I'm feeling totally over whelmed!! I just need to vent and put out there what is going on finaincially. Some of you already know the story a bit. We lost our house and had to move in with my in laws, there is no work for my husband in our state so 2 weeks after we moved in with his parents he went to work in the state he wants to move us too. The union sub contractor he was working for was horrible. He was just laid off the same day as I was driving out to see him. We had already made anniversary plans. We had a great anniversary despite him being laid off. He had pre paid for almost everything. He believed and I believed that he would be right back to work. Its now been over a week though. I'm back in our home state and hes still 800 miles away. He just paid rent for anohter week and says hes giivng it until friday to find work. If he doesn't find work then hes coming home and he will do unemployment for that state then unemploymnet for our own state. I find myself hoping he doesn't get work and having a strong intuition he won't because of so many other people out of work too. Not that I don't have confidence in him. I also want him home with me so bad. On our state unemployment he can go to school though his work and gt extra $ per week. We were able to live comfortably on his monthly unemplyment even without the extra $$. We are going through bankrupcy right now too. We also owe his mom $3100. I told him Id rather him come home and redo our food stamps/medicaid, get bankrupcy finalized, keep paying our debts we are keeping down(cars), pay his mom $600 per month and he can take aclass at his work to make himself more valuable.
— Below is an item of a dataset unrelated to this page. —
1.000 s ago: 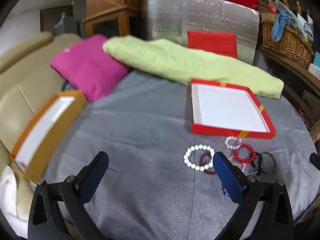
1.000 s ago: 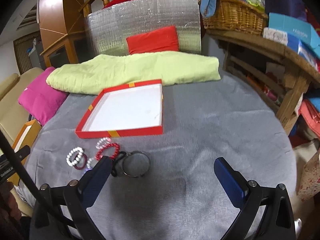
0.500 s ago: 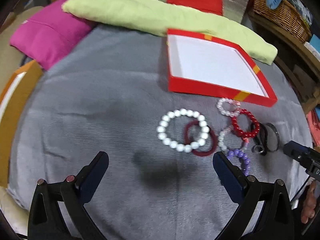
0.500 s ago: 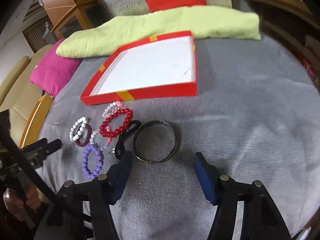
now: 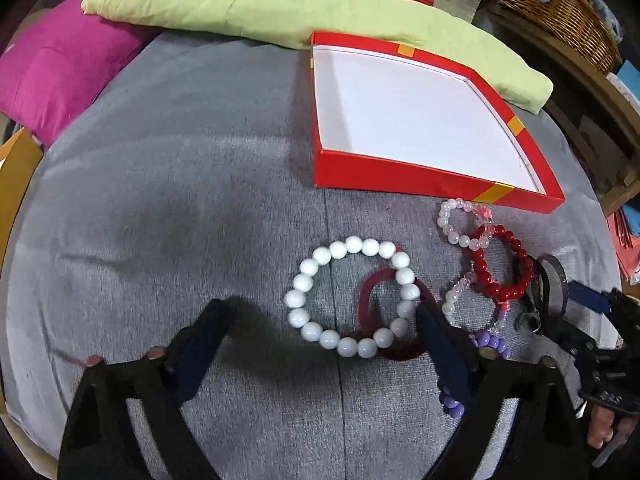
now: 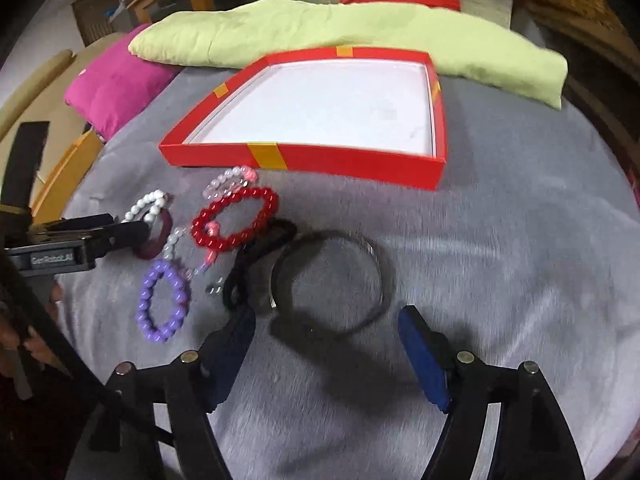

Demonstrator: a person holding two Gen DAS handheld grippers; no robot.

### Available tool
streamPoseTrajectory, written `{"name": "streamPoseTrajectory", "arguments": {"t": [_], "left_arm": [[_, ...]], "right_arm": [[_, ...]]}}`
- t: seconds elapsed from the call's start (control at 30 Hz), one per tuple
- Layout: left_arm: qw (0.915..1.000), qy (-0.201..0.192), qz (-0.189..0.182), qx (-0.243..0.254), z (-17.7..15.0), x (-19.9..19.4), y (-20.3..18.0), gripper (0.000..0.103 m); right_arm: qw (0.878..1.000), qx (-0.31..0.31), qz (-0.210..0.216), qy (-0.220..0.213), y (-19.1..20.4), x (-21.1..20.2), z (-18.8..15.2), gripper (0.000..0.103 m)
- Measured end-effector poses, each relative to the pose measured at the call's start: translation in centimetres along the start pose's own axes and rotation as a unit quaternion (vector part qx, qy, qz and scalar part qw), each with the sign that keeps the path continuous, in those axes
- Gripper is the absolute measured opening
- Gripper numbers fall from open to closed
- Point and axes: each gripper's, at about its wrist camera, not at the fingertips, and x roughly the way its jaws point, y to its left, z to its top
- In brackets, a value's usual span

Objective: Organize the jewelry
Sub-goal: 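Close the left tool on the white pearl bracelet while the right tool grasps the silver bangle, then carry the pearl bracelet in the left tool and the bangle in the right tool over the red box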

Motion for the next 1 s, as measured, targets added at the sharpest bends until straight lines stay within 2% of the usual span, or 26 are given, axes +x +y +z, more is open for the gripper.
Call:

Then he can go back to work in the state he wants to move us too when there is like 50-70 calls on the jobline again, our bankrupcy will be finalized, cars paid down some more, his mom paid off and we would be abel to move within a few months of him working out there.
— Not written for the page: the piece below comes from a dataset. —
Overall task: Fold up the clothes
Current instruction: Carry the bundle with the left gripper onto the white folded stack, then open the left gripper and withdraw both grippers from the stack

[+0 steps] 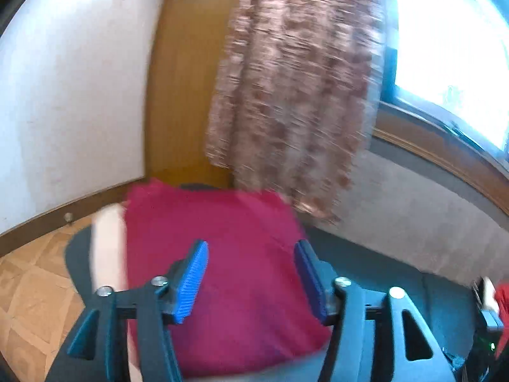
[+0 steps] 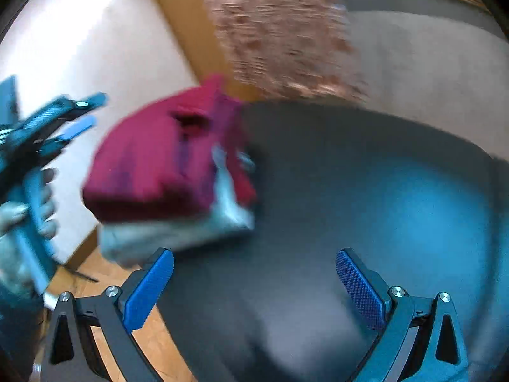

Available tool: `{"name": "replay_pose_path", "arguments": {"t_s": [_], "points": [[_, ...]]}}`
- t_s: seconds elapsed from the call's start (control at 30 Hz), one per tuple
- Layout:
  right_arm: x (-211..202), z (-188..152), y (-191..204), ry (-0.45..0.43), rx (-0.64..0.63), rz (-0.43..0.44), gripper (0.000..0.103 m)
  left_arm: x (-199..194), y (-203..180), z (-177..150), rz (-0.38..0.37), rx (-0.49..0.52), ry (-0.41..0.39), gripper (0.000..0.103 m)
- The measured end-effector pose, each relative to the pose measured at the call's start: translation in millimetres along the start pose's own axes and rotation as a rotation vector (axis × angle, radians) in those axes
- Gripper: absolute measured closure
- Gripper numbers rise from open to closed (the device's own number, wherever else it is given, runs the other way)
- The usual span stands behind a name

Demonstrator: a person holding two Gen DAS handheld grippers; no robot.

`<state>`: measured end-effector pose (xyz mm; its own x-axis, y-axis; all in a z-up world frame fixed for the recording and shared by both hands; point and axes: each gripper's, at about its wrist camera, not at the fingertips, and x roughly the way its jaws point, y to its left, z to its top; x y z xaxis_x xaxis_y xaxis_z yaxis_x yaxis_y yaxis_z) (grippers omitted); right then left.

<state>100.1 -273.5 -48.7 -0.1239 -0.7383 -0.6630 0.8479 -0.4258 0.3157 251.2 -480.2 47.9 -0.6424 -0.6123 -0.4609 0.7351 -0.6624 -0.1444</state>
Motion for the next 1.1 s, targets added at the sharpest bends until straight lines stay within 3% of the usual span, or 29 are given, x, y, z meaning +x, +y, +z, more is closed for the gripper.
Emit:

But his pride is so strong that hes continuing to show up at the hall to get a job before others on the list that are before him (hes # 97) get there. There is a chance he can go to work before others if he has called on a job and no one else takes it. Hes says hes been 1 person away from getting a job twice. 

I just wnt him home so bad. After seeing him for our anniversary for almost a week, I'm having a hard time being without him. Especially because hes not working right now and our son is having surgery next Tuesday.

I think he really doesn't want to be living at his partns, so thats one reason he is sticking with his pride


----------



## heartsbeating (May 2, 2011)

It sounds like he's doing all that he can for you in the situation and given his pride. I understand you miss him, he's giving it until Friday and then he's coming back? .....So if you know he has his pride and that's a reason he's sticking with it, and you recognize what he's trying to do, then my suggestion would be to continue showing your support to him - whether he gets the job or not. Tell him you're proud of the kind of man he is. 

Correct me if I'm wrong, but I get the impression you've expressed what you'd like, he's listened and said he wants to give it until Friday? Roll with it. 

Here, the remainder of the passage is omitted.